TASK DIRECTIONS
Write out the full listing again, exactly as it stands.

SOURCE MATERIAL
┌────────

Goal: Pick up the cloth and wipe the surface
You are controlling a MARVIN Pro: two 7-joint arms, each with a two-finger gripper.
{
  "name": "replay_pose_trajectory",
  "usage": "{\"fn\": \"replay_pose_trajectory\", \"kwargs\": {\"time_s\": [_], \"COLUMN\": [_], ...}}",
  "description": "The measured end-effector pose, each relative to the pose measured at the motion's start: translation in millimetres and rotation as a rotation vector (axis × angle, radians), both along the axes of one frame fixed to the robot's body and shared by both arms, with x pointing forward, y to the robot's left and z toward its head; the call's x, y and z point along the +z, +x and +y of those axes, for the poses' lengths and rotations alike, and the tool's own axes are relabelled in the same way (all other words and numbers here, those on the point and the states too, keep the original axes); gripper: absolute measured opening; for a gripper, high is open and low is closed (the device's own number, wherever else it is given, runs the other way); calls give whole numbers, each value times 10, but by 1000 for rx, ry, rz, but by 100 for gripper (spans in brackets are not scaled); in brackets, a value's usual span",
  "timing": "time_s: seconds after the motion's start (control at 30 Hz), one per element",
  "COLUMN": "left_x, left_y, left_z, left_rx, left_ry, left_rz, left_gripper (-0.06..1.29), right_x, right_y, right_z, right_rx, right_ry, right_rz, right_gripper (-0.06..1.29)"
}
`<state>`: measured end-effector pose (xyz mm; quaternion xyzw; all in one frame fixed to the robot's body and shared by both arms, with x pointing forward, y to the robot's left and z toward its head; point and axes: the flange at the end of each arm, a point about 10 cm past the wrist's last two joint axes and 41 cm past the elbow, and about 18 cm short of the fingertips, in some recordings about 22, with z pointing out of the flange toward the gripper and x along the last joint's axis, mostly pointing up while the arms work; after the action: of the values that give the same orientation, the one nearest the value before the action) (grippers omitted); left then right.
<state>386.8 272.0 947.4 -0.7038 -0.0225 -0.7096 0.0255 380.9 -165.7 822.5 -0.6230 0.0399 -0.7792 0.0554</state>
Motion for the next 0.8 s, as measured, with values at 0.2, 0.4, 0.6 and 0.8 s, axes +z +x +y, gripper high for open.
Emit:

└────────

ANSWER TO THIS TASK
Goal: Pick up the cloth and wipe the surface
You are controlling a MARVIN Pro: two 7-joint arms, each with a two-finger gripper.
{
  "name": "replay_pose_trajectory",
  "usage": "{\"fn\": \"replay_pose_trajectory\", \"kwargs\": {\"time_s\": [_], \"COLUMN\": [_], ...}}",
  "description": "The measured end-effector pose, each relative to the pose measured at the motion's start: translation in millimetres and rotation as a rotation vector (axis × angle, radians), both along the axes of one frame fixed to the robot's body and shared by both arms, with x pointing forward, y to the robot's left and z toward its head; the call's x, y and z point along the +z, +x and +y of those axes, for the poses' lengths and rotations alike, and the tool's own axes are relabelled in the same way (all other words and numbers here, those on the point and the states too, keep the original axes); gripper: absolute measured opening; for a gripper, high is open and low is closed (the device's own number, wherever else it is given, runs the other way); calls give whole numbers, each value times 10, but by 1000 for rx, ry, rz, but by 100 for gripper (spans in brackets are not scaled); in brackets, a value's usual span",
  "timing": "time_s: seconds after the motion's start (control at 30 Hz), one per element",
  "COLUMN": "left_x, left_y, left_z, left_rx, left_ry, left_rz, left_gripper (-0.06..1.29), right_x, right_y, right_z, right_rx, right_ry, right_rz, right_gripper (-0.06..1.29)"
}
`<state>`: measured end-effector pose (xyz mm; quaternion xyzw; all in one frame fixed to the robot's body and shared by both arms, with x pointing forward, y to the robot's left and z toward its head; point and axes: the flange at the end of each arm, a point about 10 cm past the wrist's last two joint axes and 41 cm past the elbow, and about 18 cm short of the fingertips, in some recordings about 22, with z pointing out of the flange toward the gripper and x along the last joint's axis, mostly pointing up while the arms work; after the action: of the values that give the same orientation, the one nearest the value before the action) (grippers omitted); left then right.
<state>386.8 272.0 947.4 -0.7038 -0.0225 -0.7096 0.0255 380.9 -165.7 822.5 -0.6230 0.0399 -0.7792 0.0554</state>
Motion for the next 0.8 s, as measured, with values at 0.2, 0.4, 0.6 and 0.8 s, axes +z +x +y, gripper high for open.
Emit:

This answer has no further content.